0

I've written some code to run all the .sql files in a given directory and write the output of each to csv. However, I'm running into an issue with a very large query that eats up all my RAM and then crashes the process. Unfortunately, the query output is going to be that large, so the only solution I can see is to write the output directly to file.

The script in question:

import pandas as pd
from sqlalchemy.engine import URL
from sqlalchemy import create_engine

serverName = 'FOO'
databaseName = 'BAR'

connection_string = ("Driver={SQL Server};"
            "Server=" + serverName + ";"
            "Database=" + databaseName + ";"
            "Trusted_Connection=yes;")

connection_url = URL.create(
    "mssql+pyodbc", query={"odbc_connect":connection_string })
engine = create_engine(connection_url)

sqlFile = "select 'Hello world' as 'Header'"

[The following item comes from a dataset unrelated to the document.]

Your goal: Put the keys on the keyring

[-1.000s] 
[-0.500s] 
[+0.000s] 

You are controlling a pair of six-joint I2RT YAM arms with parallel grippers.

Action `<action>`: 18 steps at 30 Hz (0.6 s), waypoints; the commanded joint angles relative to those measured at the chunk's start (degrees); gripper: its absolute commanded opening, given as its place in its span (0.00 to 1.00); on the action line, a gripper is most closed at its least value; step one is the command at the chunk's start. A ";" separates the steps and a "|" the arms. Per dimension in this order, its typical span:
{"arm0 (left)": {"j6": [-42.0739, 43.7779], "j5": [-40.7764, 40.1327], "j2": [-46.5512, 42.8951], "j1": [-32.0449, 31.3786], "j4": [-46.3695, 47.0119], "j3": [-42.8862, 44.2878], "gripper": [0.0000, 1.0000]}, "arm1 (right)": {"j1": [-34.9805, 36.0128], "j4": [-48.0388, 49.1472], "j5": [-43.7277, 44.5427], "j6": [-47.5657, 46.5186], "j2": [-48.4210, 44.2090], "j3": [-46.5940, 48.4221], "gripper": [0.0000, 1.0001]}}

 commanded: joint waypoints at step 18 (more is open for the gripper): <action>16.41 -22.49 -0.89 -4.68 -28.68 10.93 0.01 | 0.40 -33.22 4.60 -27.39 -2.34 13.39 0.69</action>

# Run the SQL (sqlFile) on the connection (engine)
pd.read_sql(sqlFile, engine).to_csv('foo.csv', header=True, index=False, sep='|')

I had previously read the sql into a variable (data frame) and then written that out to csv.

data = pd.read_sql(sqlFile, engine)
data.to_csv(file_name)

I was hoping that by changing to the following, the output would write directly to file, as I'd removed the "store output as variable data" step.

pd.read_sql(sqlFile, engine).to_csv(file_name)

How can I have the output of a sql query written directly to a file, row by row, without storing the entire output in memory prior to writing the file?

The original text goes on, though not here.